Mas nem sempre é assim...


Outro dia, por exemplo, perguntaram-me se haveria alguma base etimológica que reunisse  "medicar" e "meditar". Quem medita de certo modo se medica? Para medicar é preciso meditar?


"Talvez haja alguma relação no que poderia ser mera coincidência", respondi. E fui pesquisar.


Existia no imaginário dos antigos romanos uma deusa das curas, Meditrina, em cuja festa (no dia 11 de outubro) tomava-se uma mistura de vinho novo e velho, dizendo-se as seguintes palavras: "vetus novum vinum bibo, veteri novo morbo medeor" — "bebo vinho novo-velho e de velhas-novas doenças estou curado".


O verbo medere ("curar") está ligado ao adjetivo medicus, que remete por sua vez à arte da medicina (com destaque para as intervenções cirúrgicas) e à arte de curar pela magia. A poção é medicamento ou algum preparado mágico. Medicar tem essa dupla face.


Haverá algum ponto de contato, uma coincidência semântica entre "meditar" e "medicar"?


Meditar (meditari em latim) é uma concentração cuidadosa do pensamento, um refletir profundo, um exercício interior. É tradução do verbo grego medomai. O curioso é que este verbo grego e o verbo latino medere provêm da mesma raiz indo-europeia *med-, vinculada a muitos e variados sentidos: "curar", "medir", "pensar", "governar", "considerar"...

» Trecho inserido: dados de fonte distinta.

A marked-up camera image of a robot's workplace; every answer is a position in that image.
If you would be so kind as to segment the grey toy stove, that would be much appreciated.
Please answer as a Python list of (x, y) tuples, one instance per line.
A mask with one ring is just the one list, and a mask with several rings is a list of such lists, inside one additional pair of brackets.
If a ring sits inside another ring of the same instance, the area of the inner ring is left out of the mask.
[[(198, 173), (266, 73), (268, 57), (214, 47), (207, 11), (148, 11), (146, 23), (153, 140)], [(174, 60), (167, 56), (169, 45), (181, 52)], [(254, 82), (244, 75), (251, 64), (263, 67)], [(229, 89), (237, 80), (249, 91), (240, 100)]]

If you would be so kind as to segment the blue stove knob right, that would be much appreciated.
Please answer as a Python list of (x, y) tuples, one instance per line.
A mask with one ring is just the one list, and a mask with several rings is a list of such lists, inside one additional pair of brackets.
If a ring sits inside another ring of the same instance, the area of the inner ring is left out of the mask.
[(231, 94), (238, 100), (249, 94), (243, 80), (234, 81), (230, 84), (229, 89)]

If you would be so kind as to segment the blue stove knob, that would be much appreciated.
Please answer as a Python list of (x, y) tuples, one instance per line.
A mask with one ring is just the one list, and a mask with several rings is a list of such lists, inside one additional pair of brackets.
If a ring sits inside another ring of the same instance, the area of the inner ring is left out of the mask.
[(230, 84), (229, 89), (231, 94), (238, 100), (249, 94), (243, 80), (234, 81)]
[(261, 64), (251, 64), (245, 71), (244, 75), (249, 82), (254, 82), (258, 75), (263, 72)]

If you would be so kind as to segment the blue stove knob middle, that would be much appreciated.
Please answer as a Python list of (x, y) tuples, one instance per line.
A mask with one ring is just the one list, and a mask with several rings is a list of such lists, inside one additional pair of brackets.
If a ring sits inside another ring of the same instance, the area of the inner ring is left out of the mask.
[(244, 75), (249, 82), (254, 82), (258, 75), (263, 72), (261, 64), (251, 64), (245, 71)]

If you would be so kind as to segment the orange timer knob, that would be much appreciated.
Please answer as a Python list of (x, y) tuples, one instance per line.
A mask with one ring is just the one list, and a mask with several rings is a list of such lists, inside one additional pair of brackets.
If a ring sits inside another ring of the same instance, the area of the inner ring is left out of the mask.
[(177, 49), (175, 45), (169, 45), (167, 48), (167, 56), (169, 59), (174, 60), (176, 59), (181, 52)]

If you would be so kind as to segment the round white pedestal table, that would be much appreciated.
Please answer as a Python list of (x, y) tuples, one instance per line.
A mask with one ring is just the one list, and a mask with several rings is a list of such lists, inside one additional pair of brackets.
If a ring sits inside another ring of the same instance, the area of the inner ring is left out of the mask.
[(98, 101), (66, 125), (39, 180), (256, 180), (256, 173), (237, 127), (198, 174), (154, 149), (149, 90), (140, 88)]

Numa visão integradora de todas as dimensões humanas, a doença é a perda de equilíbrio da pessoa, que se compõe de corpo e espírito. Meditar é medicar-se na medida em que a busca da verdade nos faz retomar o caminho da vida saudável.

quarta-feira, 23 de maio de 2012

Lavoura dá trabalho!

Uma vez mais pelo formspring chegou-me uma pergunta etimológica. O leitor quer saber a origem e formação da palavra "lavoura".

A palavra remete ao latim labor ("trabalho", "esforço" e... "sofrimento"), que se transformou em *laboria no latim vulgar.

Trabalhar na lavoura, portanto, é atividade redundante. Todo esse esforço para preparar a terra, cultivá-la, pode ser visto como o trabalho humano por excelência. Laboriosus no antigo latim designava o sujeito que trabalhava muito. E, no antigo francês, laborer tinha, entre outros significados, os de "trabalhar" e "enfrentar dificuldades".